**Exercise details**
In the data, find each line where the word "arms" appears and list that line.
[Opening Collected material section]
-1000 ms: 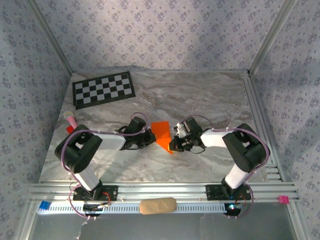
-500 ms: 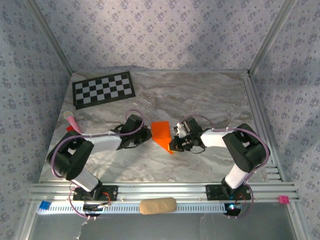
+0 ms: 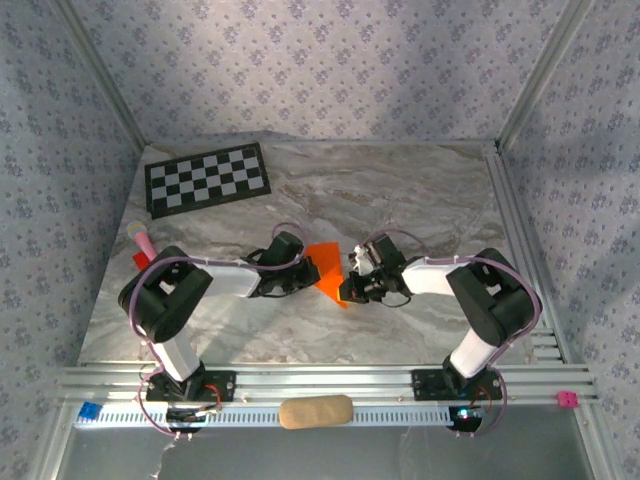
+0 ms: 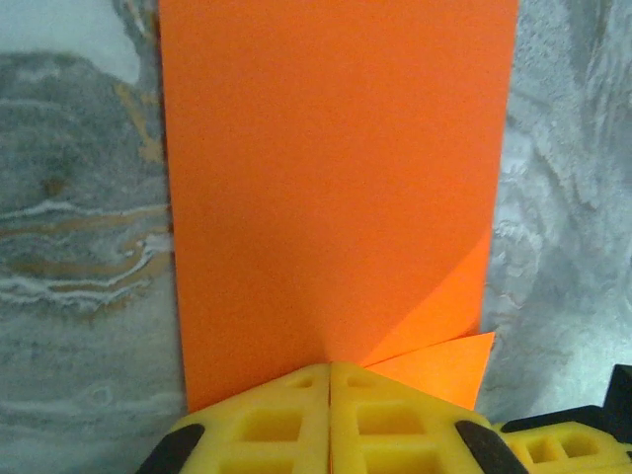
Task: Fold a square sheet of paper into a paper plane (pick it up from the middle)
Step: Third fold the triangle at the center of the table.
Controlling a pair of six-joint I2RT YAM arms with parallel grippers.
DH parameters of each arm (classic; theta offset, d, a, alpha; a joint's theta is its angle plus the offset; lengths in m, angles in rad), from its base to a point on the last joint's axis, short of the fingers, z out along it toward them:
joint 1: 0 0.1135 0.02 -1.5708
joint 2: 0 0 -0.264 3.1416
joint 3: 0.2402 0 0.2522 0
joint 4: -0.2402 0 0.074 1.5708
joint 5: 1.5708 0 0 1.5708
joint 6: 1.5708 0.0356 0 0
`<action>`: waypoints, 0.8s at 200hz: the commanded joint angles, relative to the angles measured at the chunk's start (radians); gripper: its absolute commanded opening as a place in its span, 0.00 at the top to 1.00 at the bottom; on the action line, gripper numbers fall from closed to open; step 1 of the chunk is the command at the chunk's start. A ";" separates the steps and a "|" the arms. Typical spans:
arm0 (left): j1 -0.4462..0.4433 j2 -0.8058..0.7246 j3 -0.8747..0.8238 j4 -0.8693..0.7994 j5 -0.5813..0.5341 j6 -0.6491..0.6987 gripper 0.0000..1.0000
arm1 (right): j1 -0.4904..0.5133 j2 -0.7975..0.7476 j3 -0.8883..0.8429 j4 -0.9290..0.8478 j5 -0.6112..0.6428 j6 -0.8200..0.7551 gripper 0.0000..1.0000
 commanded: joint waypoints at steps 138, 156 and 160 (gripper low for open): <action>0.012 0.020 -0.065 0.000 -0.023 -0.014 0.93 | 0.091 0.147 0.192 -0.078 0.040 -0.059 0.98; 0.013 0.020 -0.068 0.002 -0.025 -0.015 0.93 | 0.078 0.141 0.147 -0.064 0.041 -0.055 0.98; 0.011 0.020 -0.069 0.004 -0.026 -0.016 0.93 | 0.075 0.134 0.136 -0.057 0.039 -0.053 0.98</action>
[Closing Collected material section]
**Output for this exercise**
Controlling a pair of six-joint I2RT YAM arms with parallel grippers.
`<action>`: waypoints, 0.8s at 200hz: the commanded joint angles, relative to the angles measured at the chunk's start (radians); gripper: its absolute commanded opening as a place in its span, 0.00 at the top to 1.00 at the bottom; on the action line, gripper numbers fall from closed to open; step 1 of the chunk is the command at the chunk's start. A ";" separates the steps and a "|" the arms. Typical spans:

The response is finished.